What to produce ▸ Each line of the material below must be transcribed exactly.

Given material ▸
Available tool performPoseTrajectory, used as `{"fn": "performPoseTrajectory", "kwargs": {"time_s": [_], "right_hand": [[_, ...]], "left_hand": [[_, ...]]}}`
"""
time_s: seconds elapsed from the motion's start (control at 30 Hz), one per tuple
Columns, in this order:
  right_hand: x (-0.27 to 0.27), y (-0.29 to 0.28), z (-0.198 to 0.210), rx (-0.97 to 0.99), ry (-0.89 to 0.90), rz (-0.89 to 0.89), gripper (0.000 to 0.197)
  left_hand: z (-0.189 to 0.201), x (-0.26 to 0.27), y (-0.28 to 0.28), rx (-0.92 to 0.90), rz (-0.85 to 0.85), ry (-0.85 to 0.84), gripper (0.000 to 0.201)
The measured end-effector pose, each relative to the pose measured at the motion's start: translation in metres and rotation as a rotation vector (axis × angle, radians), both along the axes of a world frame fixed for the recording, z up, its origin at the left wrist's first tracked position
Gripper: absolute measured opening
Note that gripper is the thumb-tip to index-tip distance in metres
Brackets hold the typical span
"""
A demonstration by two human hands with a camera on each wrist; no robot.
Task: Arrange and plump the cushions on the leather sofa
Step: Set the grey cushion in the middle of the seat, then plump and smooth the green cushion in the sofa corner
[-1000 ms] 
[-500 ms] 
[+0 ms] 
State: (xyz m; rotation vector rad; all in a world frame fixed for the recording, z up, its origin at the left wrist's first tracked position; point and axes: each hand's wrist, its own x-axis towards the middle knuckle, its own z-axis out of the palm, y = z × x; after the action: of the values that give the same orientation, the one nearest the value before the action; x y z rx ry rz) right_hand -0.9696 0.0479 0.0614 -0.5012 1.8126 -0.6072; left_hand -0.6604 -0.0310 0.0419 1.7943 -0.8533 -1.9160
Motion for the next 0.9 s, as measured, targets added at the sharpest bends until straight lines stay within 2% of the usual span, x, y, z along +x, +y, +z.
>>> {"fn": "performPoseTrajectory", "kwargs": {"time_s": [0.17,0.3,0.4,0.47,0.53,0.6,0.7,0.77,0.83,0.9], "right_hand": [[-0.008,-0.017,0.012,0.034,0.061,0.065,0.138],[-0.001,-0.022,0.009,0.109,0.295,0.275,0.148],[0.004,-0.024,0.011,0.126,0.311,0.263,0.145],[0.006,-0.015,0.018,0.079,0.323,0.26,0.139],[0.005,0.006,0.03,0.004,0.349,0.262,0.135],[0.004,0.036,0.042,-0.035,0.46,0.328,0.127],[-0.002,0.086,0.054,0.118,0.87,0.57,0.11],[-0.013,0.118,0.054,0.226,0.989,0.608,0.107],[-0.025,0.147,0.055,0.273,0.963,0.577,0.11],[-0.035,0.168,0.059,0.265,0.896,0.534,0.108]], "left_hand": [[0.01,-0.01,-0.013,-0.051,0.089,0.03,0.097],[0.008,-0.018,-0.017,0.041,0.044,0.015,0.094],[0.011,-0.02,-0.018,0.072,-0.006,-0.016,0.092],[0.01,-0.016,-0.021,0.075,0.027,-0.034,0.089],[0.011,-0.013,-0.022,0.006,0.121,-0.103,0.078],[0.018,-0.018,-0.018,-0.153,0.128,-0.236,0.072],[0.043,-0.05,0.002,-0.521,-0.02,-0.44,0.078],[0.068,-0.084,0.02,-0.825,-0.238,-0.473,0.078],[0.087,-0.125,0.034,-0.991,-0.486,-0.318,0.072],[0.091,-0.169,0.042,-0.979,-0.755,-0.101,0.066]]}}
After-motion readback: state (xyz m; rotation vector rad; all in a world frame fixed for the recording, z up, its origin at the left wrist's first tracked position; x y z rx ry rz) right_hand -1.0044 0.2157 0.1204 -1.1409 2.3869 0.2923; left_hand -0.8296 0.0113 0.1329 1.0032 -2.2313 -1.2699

Output for this task ▸
Available tool performPoseTrajectory, used as `{"fn": "performPoseTrajectory", "kwargs": {"time_s": [_], "right_hand": [[_, ...]], "left_hand": [[_, ...]]}}`
"""
time_s: seconds elapsed from the motion's start (control at 30 Hz), one per tuple
Columns, in this order:
  right_hand: x (-0.27 to 0.27), y (-0.29 to 0.28), z (-0.198 to 0.210), rx (-0.97 to 0.99), ry (-0.89 to 0.90), rz (-0.89 to 0.89), gripper (0.000 to 0.197)
  left_hand: z (-0.189 to 0.201), x (-0.26 to 0.27), y (-0.28 to 0.28), rx (-0.92 to 0.90), rz (-0.85 to 0.85), ry (-0.85 to 0.84), gripper (0.000 to 0.201)
The measured end-effector pose, each relative to the pose measured at the motion's start: translation in metres and rotation as a rotation vector (axis × angle, radians), both along the axes of a world frame fixed for the recording, z up, its origin at the left wrist's first tracked position
Gripper: absolute measured opening
Note that gripper is the thumb-tip to index-tip distance in metres
Brackets hold the typical span
"""
A demonstration by two human hands with a camera on each wrist; no robot.
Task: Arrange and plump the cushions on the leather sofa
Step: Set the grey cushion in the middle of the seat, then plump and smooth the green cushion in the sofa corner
[-1000 ms] 
[-500 ms] 
[+0 ms] 
State: (xyz m; rotation vector rad; all in a world frame fixed for the recording, z up, its origin at the left wrist's first tracked position; point and axes: each hand's wrist, its own x-axis towards the middle knuckle, its own z-axis out of the palm, y = z × x; after the action: of the values that give the same orientation, the one nearest the value before the action; x y z rx ry rz) right_hand -0.9696 0.0479 0.0614 -0.5012 1.8126 -0.6072; left_hand -0.6604 -0.0310 0.0419 1.7943 -0.8533 -1.9160
Motion for the next 0.9 s, as measured, targets added at the sharpest bends until straight lines stay within 2% of the usual span, x, y, z along +x, +y, +z.
>>> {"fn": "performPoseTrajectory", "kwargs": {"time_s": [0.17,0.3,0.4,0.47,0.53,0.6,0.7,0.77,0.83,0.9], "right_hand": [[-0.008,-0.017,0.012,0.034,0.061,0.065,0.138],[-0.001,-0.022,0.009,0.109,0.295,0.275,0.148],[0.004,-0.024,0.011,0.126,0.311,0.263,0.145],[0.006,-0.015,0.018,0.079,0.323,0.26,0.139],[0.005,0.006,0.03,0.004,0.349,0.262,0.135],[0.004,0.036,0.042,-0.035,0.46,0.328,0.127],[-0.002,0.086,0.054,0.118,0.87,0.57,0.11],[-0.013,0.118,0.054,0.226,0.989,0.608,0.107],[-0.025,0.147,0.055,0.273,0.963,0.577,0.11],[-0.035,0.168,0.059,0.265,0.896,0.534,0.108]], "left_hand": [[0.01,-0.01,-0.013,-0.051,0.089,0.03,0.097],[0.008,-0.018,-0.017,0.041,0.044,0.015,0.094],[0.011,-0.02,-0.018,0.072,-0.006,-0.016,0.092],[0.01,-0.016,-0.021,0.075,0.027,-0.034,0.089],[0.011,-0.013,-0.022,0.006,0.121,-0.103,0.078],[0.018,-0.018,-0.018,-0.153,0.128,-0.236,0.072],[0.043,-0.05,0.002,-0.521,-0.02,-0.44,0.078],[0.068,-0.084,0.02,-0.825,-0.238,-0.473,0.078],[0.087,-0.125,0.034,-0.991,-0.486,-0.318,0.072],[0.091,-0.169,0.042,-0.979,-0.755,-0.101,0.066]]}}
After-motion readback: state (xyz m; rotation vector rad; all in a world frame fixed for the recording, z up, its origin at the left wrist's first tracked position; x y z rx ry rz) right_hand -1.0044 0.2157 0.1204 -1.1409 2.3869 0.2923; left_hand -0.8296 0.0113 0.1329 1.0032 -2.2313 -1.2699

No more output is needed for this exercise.